Task:
The output is the lines below from the one with "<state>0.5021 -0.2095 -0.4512" through the one with "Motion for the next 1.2", both included, printed exactly and with no other line.

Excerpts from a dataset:

┄┄┄┄┄┄┄┄┄┄

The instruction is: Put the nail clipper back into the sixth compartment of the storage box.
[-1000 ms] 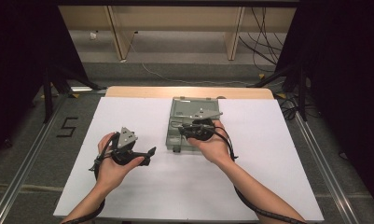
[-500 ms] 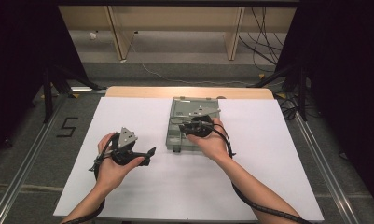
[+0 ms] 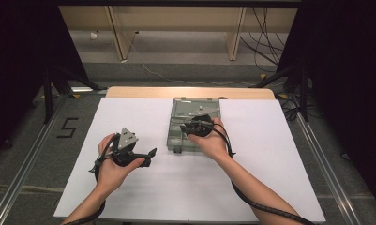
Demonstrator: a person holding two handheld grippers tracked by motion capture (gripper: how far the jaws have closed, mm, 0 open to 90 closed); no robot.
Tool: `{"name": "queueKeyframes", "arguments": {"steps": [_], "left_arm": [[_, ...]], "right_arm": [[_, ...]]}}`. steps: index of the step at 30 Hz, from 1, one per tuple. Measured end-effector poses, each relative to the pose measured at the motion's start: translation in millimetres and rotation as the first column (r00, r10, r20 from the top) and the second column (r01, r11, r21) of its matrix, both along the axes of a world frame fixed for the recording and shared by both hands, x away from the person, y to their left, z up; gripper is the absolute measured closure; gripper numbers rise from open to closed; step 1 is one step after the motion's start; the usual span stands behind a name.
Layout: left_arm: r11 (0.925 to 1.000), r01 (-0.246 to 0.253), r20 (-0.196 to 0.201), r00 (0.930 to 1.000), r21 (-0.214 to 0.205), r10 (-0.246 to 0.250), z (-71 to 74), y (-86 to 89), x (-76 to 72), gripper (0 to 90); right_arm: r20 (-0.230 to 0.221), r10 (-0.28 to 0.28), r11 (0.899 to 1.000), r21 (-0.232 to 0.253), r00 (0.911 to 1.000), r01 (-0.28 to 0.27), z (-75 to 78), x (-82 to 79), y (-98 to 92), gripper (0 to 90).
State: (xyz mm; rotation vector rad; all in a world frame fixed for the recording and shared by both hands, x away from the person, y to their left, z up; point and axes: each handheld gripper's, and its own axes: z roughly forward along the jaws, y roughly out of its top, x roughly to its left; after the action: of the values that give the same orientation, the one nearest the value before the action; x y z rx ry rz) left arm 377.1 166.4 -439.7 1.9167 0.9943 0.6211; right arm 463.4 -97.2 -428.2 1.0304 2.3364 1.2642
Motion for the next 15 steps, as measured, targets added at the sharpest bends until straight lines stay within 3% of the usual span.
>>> {"name": "queueKeyframes", "arguments": {"steps": [2,6,8,15], "left_arm": [[1.0000,0.000,0.000,1.0000,0.002,0.000,0.0,0.1,0.1,2.8],[1.0000,-0.002,0.001,1.0000,0.006,0.002,0.1,0.0,-0.1,2.8],[1.0000,0.000,0.001,1.0000,0.005,0.000,-0.1,-0.2,-0.1,2.8],[0.9997,0.011,-0.005,0.9999,0.023,-0.010,0.5,1.1,-0.1,2.8]], "right_arm": [[-0.012,-0.004,1.000,-0.003,0.9999,0.004,-0.5,0.1,0.2,77.6],[0.006,0.008,1.000,-0.014,0.9999,-0.008,-3.8,2.6,0.4,77.6],[-0.020,-0.003,1.000,-0.016,0.9998,0.003,-3.7,1.4,0.6,77.6],[0.001,0.005,1.000,-0.024,1.0000,-0.005,-6.3,4.6,-0.1,77.6]]}}
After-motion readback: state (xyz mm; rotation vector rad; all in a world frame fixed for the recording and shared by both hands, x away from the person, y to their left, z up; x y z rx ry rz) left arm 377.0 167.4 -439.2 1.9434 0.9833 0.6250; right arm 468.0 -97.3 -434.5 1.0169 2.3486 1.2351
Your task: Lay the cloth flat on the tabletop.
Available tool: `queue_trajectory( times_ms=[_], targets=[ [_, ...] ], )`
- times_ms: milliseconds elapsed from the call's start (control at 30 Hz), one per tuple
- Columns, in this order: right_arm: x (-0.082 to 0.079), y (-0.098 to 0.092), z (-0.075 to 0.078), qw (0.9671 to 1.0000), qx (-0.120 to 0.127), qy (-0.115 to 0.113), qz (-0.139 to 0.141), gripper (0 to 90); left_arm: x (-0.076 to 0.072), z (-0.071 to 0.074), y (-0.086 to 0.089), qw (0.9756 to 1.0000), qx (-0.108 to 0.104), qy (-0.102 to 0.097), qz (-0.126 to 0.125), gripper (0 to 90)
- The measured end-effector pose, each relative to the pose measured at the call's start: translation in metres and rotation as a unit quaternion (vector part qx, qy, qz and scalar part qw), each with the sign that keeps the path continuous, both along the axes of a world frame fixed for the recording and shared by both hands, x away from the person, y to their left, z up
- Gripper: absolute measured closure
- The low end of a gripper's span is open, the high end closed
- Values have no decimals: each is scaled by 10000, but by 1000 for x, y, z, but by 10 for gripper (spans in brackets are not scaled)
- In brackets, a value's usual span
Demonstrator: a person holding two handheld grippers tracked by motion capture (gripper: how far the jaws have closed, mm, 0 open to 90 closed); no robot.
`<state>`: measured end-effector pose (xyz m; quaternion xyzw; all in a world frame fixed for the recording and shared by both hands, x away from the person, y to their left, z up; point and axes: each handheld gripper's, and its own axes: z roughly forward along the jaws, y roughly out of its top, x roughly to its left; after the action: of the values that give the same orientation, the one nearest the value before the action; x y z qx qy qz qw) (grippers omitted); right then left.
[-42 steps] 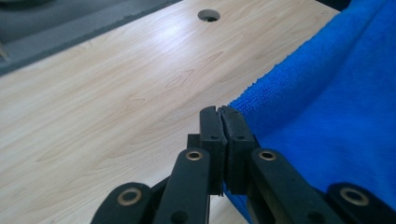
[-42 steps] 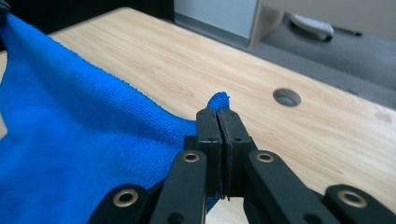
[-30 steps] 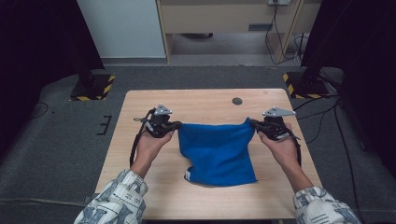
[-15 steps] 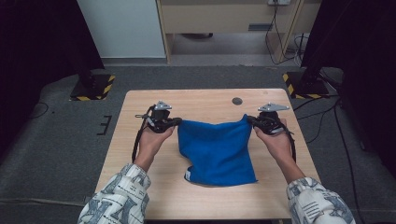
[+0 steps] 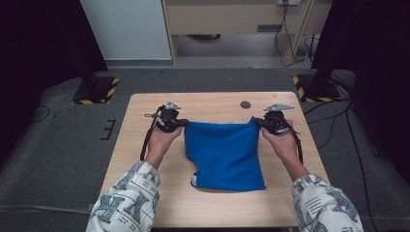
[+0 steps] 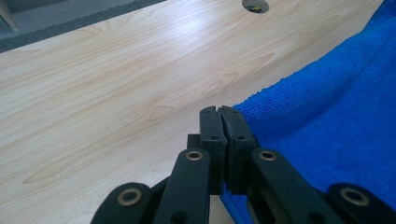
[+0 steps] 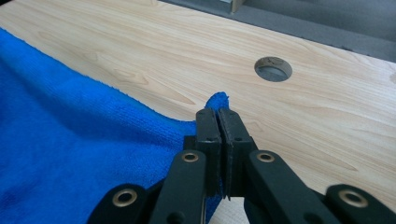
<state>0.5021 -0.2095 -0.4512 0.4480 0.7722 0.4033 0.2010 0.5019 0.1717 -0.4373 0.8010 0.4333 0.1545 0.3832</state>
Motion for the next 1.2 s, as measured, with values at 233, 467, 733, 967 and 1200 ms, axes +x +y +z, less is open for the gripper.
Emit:
queue_trajectory(
  times_ms=[233, 467, 733, 967, 1200],
  targets=[
    [14, 2, -9, 9999, -66, 112, -70, 880, 15, -12, -4, 9999, 138, 82, 8, 879],
    [26, 0, -20, 9996, -70, 233, -125, 879, 28, -25, -6, 9997, 179, 175, 43, 879],
    [36, -1, -33, 9987, -171, 338, -339, 667, 42, -43, -9, 9993, 238, 250, 148, 825],
    [32, 2, -30, 9985, -302, 241, -378, 344, 38, -34, -12, 9996, 235, -82, 122, 628],
    [15, 7, -15, 9994, -213, 80, -263, 301, 9, -13, -10, 9995, 171, -269, 40, 603]
  ],
)
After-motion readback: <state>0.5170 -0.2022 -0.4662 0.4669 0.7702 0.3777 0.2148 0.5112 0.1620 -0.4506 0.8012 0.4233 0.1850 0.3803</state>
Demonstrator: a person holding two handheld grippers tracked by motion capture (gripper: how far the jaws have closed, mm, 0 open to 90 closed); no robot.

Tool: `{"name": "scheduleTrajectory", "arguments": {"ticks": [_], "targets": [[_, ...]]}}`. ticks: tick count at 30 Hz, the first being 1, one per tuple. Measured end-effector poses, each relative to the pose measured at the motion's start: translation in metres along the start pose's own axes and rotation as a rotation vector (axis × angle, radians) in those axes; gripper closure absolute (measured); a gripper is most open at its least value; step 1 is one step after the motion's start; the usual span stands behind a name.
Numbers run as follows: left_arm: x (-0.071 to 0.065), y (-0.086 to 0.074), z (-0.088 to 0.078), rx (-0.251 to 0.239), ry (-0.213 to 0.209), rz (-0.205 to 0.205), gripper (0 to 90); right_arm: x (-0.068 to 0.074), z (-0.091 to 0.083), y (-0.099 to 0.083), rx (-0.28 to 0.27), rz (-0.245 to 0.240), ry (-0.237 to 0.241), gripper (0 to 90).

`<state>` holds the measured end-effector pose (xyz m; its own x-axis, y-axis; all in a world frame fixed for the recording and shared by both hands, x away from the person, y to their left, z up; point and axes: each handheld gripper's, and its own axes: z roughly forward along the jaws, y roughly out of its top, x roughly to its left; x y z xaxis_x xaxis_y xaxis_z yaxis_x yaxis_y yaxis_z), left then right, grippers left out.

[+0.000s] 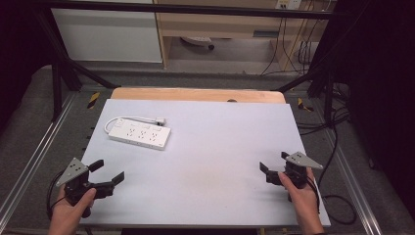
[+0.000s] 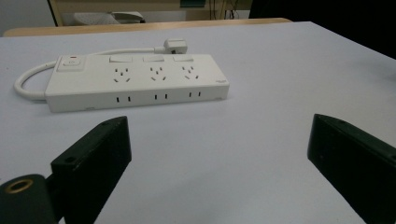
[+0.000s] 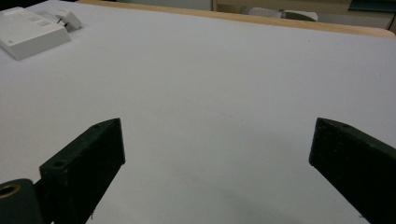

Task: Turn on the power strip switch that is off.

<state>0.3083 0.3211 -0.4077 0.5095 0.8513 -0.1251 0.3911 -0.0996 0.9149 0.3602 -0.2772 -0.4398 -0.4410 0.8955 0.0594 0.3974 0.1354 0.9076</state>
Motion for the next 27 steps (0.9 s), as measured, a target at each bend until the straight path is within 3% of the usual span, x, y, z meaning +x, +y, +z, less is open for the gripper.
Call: {"name": "scheduleTrajectory", "arguments": {"ticks": [15,27], "targets": [[-0.0016,0.0027,-0.0011,-0.024,-0.013,-0.004,7.0,0.0019,0.0008,0.0004,0.011,0.003,-0.003,3.7],[-0.0044,0.0100,-0.0048,-0.077,-0.028,-0.010,7.0,0.0034,0.0006,0.0006,0.014,-0.008,-0.006,3.0]]}}
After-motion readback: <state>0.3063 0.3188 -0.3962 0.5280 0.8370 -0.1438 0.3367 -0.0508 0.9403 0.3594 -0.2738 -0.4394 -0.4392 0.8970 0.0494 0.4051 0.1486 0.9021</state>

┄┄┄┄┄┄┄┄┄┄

Solution to this problem:
<state>0.5021 -0.2095 -0.4512 0.4480 0.7722 0.4033 0.2010 0.5019 0.1717 -0.4373 0.8010 0.4333 0.1545 0.3832</state>
Motion for the next 1.2 s, as measured, with values at 233, 467, 733, 967 and 1200 ms, axes +x +y +z, less is open for the gripper.

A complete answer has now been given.